Tweed River Estuarine Vegetation Monitoring

Tweed River Estuarine Monitoring Survey -  November 2012

The Tweed River Entrance Sand Bypassing Project (TRESBP) is a permanent sand bypassing system that collects sand from Letitia Spit,  just south of the Tweed River entrance and pumps it to beaches to the north via a series of pipes.The system is also supplemented, as required, by occasional dredging at the river entrance. The scheme thereby maintains navigability through the Tweed River entrance while bypassing the natural coastal sand drift to the southern Gold Coast beaches.

To minimise the potential impacts of TRESBP operations on the tidal regime and subsequent health of wetland vegetation in the Tweed River, strict controls were exercised during the course of dredging operations by the placement of limitations on both the maximum dredge depths and the quantity of sand to be removed. To ensure the effectiveness of these controls, wetland vegetation within the lower Tweed estuary has been routinely monitored since commencement of the project for changes in the distribution of mangrove, saltmarsh and seagrass communities.

The most recent assessment of the condition of estuarine vegetation in the lower Tweed River was undertaken by Pacific Wetlands Environmental Consultants and released in a report dated November 2012 (Click here to download the report - 7.85mb). The study primarily used aerial photographic data from 13 May 2000, 19 April 2002, 8 June 2003, 5 March 2005, 12 June 2007, 5 April 2010 and 3 April 2012 to map changes in the aerial extents of estuarine vegetation communities over time.This data was supported by on-ground sampling that provided information on temporal changes in the structural characteristics of the estuarine vegetation and by assessments of sedimentation and surface elevation that provided information on changes in water depth.

The results of the Pacific Wetlands' study reveal that between 2000 and 2012 mangrove extent in the lower Tweed River estuary increased by 11.68% . This increase in mangrove area is typical of most other estuaries in the region and is probably the result of estuarine sedimentation and elevated water levels. At the same time, saltmarsh extent in the lower estuary decreased by 25.93%. Although potentially concerning, this rate of decline is once again consistent with other estuaries in the region and corresponds with mangrove expansion into the saltmarsh zone.
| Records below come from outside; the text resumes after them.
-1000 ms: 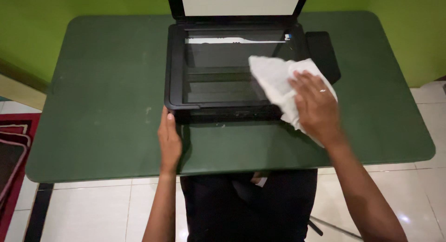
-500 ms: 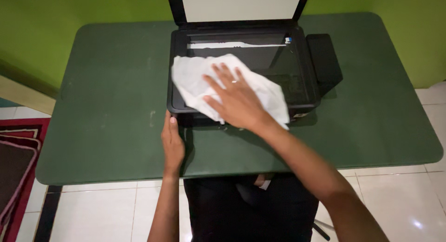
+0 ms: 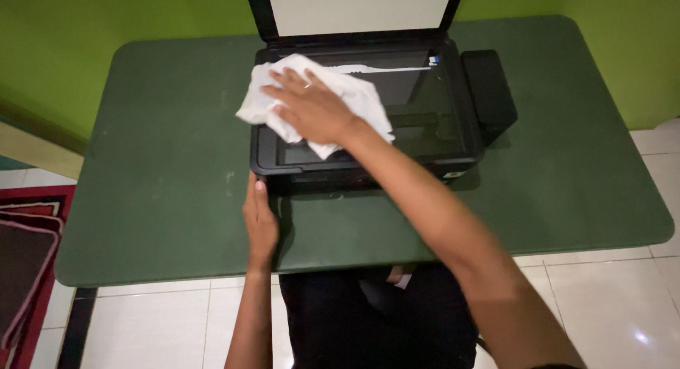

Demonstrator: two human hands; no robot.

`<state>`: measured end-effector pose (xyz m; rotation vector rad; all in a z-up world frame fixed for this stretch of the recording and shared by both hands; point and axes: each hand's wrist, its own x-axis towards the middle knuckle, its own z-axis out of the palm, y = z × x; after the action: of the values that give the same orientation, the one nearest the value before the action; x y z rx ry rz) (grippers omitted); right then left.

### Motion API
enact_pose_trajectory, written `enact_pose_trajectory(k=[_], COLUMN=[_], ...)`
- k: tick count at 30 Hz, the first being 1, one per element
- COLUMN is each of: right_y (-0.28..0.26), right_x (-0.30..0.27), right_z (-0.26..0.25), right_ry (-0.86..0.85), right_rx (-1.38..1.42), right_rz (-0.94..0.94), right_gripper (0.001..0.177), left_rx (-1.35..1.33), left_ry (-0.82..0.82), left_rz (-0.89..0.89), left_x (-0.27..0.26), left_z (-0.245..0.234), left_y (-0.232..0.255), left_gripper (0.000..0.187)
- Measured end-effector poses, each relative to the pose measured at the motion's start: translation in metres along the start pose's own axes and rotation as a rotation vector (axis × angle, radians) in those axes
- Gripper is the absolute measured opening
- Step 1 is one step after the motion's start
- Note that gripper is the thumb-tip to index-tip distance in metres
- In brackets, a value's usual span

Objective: The person wipes the exterior and interior surfaces of a black printer using a white cloth. They open and close the scanner lid and front cover to clean the glass, internal mechanisms, and paper tray area.

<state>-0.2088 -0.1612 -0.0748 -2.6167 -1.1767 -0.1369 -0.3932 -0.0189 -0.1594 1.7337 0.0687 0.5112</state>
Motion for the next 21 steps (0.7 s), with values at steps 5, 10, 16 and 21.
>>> enact_pose_trajectory(k=[5,10,16,21], right_y=[0.054,0.099,0.142,0.148], right_x=[-0.038,-0.084,-0.137,-0.111], right_z=[-0.021,-0.051,-0.078,-0.058], right_ry=[-0.017,-0.141,-0.008,-0.038], right_rx=[-0.061,-0.065,-0.066,-0.083], right_rz=[0.075,0.32,0.364,0.393], right_gripper=[0.053,0.055,0.057,0.057], left_rx=[0.033,0.016,0.013,0.009], left_ry=[0.007,-0.01,-0.007,-0.005], left_rz=[0.009,0.004,0.027,0.033], left_x=[0.0,-0.001,0.0,-0.001], left_z=[0.0,0.0,0.0,0.0], left_y=[0.004,0.007,0.009,0.011], left_gripper=[0.054,0.055,0.053,0.053])
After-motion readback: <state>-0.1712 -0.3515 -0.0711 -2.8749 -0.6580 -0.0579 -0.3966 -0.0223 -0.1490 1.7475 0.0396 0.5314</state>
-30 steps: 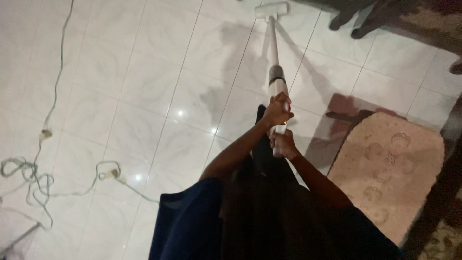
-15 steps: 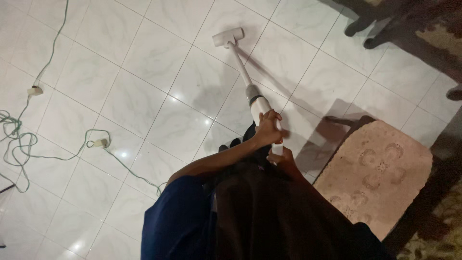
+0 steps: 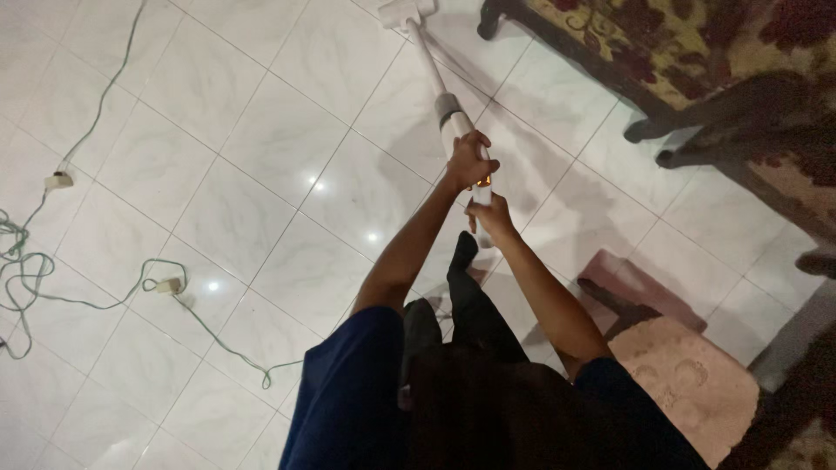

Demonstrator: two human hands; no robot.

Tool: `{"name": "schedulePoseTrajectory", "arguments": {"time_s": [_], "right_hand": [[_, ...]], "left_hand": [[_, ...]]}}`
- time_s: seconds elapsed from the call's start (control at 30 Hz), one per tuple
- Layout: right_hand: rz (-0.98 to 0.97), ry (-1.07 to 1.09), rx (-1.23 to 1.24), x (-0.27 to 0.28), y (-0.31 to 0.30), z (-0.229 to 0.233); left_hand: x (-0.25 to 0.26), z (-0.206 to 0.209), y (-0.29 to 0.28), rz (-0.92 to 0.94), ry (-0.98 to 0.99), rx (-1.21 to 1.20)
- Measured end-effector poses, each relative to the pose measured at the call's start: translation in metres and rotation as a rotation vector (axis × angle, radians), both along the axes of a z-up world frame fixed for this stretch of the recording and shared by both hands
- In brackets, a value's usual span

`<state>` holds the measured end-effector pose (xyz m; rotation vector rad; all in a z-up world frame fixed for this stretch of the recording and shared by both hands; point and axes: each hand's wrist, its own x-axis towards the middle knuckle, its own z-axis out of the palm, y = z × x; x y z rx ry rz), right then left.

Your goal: The person vacuums a tiled floor by hand using a cordless vacuum cleaner, moving it across open areas and near furniture.

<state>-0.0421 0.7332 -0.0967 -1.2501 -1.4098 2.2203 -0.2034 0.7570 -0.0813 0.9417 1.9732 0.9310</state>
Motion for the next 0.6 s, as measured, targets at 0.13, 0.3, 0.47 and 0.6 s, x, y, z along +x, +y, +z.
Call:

Seagrass vegetation was found to have increased in extent over the 2000-2012 period by approximately 20.08%. The majority of this increase was observed over the 2005-2007 period, with a slight decline from 2007-2010 and an increase from 2010-2012. Seagrass increases typically occur under stable climatic, hydrologic and geomorphic conditions. Thus, the increase in seagrass extent in the lower Tweed River estuary is most likely a result of stability following several years of reduced rainfall and storminess in the catchment. Indeed, even minor flood events in June 2005 and January 2008 did not cause significant declines in seagrass extent in the lower Tweed River estuary.

Analyses of vegetation quadrats revealed no significant changes in mangrove structural characteristics over the period of study. The cover of the saltmarsh species Sporobolus virginicus, however, was quite variable, declining between 2000 and 2001 (possibly as a consequence of drought), but recovering by December 2002 before declining again between 2007 and 2012. The cause of this recent thinning is unknown, although it corresponds with a ground surface erosion trend that was observed at the saltmarsh monitoring sites in the estuary.

Comparisons between the study periods of 2000-2002 (prior to any potential impacts associated with the operation of the TRESBP) and 2003-2012 revealed no statistical difference between patterns of vegetation change. This suggests that the pumping and dredging of sand by the TRESBP have not had a major impact on the distributional trends observed in the vegetation of the lower Tweed River. This is supported by the observation that the trends in vegetation distribution observed in the lower Tweed River estuary are consistent with trends in other estuaries in the region (that are not affected by TRESBP operations). In addition, assessments of tidal changes in the lower Tweed River estuary suggest that while the tidal range increased in the first few years following the initiation of sand pumping by the TRESBP, the range now approximates the pre-TRESBP condition. Ongoing monitoring of estuarine vegetation in the lower Tweed River will continue to be undertaken by the Project to assess for potential impacts associated with its operation.